Among the lines of the data, copy those that hold "place".
____ GIVEN RECORDS
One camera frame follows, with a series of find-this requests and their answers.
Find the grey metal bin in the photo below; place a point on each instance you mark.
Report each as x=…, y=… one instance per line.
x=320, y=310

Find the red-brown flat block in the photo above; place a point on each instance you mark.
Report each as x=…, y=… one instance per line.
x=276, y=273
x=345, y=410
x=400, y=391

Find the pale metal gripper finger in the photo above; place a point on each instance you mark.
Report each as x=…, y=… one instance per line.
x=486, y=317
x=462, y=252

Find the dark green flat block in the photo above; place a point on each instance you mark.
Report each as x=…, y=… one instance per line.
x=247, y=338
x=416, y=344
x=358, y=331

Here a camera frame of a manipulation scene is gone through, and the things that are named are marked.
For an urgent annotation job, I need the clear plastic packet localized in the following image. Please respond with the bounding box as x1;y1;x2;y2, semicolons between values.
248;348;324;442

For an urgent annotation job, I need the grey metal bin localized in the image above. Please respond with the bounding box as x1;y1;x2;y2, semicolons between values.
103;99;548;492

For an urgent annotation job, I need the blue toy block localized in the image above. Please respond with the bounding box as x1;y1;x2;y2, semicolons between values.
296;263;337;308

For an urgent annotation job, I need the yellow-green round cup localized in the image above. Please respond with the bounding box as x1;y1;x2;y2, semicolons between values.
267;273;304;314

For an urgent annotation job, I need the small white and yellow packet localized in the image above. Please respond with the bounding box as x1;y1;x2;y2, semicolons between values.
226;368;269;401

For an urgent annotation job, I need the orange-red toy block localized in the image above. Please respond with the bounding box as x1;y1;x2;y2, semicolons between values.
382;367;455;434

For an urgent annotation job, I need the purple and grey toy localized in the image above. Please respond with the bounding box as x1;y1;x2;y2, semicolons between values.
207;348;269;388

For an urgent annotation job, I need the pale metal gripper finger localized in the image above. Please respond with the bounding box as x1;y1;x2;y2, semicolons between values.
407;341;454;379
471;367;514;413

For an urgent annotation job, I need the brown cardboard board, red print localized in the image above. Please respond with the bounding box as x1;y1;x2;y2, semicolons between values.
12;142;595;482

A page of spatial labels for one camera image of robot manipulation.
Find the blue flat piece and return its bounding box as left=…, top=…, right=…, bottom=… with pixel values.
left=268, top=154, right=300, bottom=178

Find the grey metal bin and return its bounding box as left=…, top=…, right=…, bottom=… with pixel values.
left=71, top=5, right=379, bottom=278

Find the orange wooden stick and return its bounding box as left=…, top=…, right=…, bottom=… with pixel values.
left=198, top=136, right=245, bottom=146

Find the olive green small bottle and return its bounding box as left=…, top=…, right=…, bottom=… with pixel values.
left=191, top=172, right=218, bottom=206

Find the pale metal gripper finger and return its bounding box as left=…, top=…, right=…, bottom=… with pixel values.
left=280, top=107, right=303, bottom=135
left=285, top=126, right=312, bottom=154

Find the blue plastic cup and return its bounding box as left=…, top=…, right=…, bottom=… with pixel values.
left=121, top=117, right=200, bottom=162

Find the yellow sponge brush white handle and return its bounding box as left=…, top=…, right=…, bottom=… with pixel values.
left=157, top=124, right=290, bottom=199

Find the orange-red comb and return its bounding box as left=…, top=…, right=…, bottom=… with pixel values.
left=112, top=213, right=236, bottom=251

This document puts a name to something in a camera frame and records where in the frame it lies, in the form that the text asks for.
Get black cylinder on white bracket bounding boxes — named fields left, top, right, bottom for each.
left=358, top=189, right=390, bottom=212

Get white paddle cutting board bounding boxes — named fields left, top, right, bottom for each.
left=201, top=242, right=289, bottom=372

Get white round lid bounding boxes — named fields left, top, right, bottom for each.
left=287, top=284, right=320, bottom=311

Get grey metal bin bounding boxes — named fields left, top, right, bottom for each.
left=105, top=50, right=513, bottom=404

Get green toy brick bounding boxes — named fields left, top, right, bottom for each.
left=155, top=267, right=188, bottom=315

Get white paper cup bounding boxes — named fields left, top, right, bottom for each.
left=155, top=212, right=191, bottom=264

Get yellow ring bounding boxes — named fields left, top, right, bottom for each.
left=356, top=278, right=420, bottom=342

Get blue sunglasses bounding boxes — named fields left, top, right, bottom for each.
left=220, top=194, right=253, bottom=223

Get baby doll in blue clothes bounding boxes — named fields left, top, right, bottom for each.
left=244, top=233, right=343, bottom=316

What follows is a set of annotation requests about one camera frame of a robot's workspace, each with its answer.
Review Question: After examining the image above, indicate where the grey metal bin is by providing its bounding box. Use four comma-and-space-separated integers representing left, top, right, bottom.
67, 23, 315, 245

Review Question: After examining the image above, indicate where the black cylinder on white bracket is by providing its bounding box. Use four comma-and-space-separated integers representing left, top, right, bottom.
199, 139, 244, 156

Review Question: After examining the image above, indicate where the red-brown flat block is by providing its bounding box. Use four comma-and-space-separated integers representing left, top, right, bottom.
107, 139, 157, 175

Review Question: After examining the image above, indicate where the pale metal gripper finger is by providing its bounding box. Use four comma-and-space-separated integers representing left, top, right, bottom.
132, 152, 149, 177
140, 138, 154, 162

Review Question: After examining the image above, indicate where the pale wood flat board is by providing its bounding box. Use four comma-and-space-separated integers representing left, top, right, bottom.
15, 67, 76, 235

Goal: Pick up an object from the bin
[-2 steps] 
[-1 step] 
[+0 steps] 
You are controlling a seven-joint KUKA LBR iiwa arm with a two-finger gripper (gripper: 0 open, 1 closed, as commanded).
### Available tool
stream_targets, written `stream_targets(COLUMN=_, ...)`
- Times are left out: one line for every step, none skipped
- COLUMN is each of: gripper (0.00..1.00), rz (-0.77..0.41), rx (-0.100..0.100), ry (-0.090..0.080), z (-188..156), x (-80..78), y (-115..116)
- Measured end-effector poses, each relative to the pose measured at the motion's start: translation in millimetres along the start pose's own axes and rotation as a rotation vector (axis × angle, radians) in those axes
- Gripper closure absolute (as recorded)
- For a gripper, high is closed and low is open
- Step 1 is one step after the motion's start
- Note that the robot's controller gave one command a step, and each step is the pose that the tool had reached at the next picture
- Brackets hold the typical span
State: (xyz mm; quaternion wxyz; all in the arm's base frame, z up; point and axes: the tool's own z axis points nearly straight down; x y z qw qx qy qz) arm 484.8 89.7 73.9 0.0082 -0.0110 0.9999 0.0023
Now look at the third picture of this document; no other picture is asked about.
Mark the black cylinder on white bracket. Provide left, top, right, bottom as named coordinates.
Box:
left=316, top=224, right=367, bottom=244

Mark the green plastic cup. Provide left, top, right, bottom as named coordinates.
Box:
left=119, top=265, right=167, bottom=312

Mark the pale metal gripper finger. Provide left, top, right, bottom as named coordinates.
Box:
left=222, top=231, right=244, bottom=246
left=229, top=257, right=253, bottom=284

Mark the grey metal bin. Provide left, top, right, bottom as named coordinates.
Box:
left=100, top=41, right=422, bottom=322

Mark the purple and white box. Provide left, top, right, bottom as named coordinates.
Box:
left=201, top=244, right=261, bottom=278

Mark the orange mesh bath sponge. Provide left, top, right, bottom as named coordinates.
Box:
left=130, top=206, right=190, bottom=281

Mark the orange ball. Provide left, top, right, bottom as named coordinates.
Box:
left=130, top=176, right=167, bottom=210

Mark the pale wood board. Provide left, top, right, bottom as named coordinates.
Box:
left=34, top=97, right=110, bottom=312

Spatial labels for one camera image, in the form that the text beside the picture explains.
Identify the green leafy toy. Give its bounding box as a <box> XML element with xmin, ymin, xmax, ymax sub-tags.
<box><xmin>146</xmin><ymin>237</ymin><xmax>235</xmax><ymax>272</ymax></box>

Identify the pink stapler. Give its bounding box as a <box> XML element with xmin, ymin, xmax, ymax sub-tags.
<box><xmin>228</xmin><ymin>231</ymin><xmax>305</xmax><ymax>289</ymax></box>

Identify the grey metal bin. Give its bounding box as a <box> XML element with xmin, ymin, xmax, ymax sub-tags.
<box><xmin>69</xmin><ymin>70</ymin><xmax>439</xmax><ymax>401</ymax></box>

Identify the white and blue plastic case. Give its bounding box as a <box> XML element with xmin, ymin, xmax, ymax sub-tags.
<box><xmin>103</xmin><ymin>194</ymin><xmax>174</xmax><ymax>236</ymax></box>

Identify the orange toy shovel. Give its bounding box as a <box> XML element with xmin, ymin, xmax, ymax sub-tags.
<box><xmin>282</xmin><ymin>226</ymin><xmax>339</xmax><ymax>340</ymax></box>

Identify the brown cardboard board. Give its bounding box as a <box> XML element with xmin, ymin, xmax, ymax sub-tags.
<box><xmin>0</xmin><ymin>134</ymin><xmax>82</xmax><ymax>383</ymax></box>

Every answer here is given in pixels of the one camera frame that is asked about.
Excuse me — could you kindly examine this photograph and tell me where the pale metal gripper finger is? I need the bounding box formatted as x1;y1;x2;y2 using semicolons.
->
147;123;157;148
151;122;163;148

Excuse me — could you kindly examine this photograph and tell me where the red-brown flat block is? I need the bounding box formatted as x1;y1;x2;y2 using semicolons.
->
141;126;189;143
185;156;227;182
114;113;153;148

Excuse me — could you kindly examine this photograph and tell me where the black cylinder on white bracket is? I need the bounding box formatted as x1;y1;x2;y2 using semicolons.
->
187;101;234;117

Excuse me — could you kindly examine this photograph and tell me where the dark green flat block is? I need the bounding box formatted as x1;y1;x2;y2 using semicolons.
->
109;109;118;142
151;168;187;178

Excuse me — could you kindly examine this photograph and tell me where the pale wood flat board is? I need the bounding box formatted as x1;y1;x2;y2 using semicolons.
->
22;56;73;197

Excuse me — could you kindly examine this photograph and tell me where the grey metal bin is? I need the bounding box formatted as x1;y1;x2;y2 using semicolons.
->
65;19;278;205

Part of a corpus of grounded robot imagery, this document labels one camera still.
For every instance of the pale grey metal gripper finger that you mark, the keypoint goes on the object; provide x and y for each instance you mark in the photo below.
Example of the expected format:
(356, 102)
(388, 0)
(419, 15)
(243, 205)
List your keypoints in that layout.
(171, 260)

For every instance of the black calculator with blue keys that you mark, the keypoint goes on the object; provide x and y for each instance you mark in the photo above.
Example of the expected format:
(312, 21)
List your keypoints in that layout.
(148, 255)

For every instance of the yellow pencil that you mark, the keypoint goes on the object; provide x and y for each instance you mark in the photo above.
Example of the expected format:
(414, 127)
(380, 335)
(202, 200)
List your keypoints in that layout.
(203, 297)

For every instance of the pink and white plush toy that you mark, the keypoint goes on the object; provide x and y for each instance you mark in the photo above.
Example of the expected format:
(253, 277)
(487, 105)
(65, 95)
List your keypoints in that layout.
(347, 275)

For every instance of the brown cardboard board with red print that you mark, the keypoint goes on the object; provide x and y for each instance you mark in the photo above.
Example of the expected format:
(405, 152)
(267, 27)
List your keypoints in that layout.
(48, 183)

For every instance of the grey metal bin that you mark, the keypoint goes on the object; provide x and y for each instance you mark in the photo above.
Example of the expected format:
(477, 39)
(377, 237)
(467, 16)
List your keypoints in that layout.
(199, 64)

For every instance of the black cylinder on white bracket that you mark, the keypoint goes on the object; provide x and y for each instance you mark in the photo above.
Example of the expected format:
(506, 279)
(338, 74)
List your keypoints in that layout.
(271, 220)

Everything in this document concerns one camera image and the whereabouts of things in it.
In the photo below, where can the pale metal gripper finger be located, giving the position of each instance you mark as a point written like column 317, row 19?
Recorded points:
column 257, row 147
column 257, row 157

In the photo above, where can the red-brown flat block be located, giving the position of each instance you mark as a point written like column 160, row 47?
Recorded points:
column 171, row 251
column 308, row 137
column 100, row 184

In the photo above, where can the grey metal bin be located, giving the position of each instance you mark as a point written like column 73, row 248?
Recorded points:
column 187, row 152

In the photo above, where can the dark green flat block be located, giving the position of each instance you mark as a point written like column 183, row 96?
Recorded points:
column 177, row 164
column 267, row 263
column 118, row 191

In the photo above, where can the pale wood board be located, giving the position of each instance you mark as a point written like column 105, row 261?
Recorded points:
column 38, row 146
________
◆ REPLY TO THE TASK:
Find the grey metal bin in the photo below; place a point on each instance you mark.
Find the red-brown flat block in the photo above; place a point on each instance you mark.
Find the pale metal gripper finger in the photo above; place a point on each instance you mark.
Find the dark green flat block in the photo above; place a point on each instance you mark.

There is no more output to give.